One of the big reasons Five Guys is wildly successful?  “To ensure quality control, Five Guys sends secret shoppers twice a week to all locations. The brothers also are on the road constantly visiting the restaurants.”  Five Guys knows you need to inspect what you expect.

High standards each and every day ensure the right employees do the right things. Training new employees to 100% and then making them work for managers who don’t run the shifts up to high standards is spinning your company’s wheels and lowering the brand perception in customers’ eyes. That means it destroys profits. There’s only one way to avoid that: an ongoing program of mystery shops.
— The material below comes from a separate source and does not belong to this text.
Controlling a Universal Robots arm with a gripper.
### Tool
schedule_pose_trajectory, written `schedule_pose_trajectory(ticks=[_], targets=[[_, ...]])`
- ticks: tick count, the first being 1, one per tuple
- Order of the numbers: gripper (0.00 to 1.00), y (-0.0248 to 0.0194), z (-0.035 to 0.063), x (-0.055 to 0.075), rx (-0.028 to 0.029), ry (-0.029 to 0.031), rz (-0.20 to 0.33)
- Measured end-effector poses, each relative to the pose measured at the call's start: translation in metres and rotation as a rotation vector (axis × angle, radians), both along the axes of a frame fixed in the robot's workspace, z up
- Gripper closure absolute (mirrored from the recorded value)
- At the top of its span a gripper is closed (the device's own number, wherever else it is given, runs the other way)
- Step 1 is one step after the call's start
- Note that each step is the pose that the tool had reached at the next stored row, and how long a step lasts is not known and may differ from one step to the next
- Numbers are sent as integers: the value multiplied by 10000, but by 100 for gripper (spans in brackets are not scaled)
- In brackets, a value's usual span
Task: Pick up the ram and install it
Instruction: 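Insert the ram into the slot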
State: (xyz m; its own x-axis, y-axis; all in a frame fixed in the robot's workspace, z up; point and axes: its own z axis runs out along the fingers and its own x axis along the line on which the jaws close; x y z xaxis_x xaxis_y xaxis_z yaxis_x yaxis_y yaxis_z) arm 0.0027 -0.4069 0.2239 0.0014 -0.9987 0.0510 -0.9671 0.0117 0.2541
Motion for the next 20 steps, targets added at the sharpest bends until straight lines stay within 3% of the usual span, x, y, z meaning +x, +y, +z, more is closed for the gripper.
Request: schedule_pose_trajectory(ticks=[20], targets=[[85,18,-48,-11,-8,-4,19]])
The number one thing business owners tell me is, “I just need more customers.”  Wrong, you need them to return. You can’t attract your whole neighborhood to try you, deliver lousy results and expect just getting “more bodies in the door” will work.  You can burn through a neighborhood with bad word-of-mouth and, without mystery shoppers, never know it.

Five Guys franchise with 436 locations sees the value in nearly 50,000 shops in a year, shouldn’t you? Oh right, the money.

You might not blink at spending $500 per month in advertising, but balk at spending a fraction of that on measuring customers’ experience in your store.  That’s just plain dumb.  The profit comes from the people wanting to return, not the discount promotions you run to entice new shoppers.

And please, get out of the idea that mystery shops are a way to spy on employees for compliance.  That’s what they’ll think if you don’t present it correctly.  It’s also what many lesser services use as their logo. If you want to fire someone, you don’t need a mystery shop to prove it.

Here’s the thing, if you aren’t servicing your customers the way they believe you should, you open the door to competitors eager to take your business.  It’s not what your regulars tell you, its what the new customers tell you that matters most.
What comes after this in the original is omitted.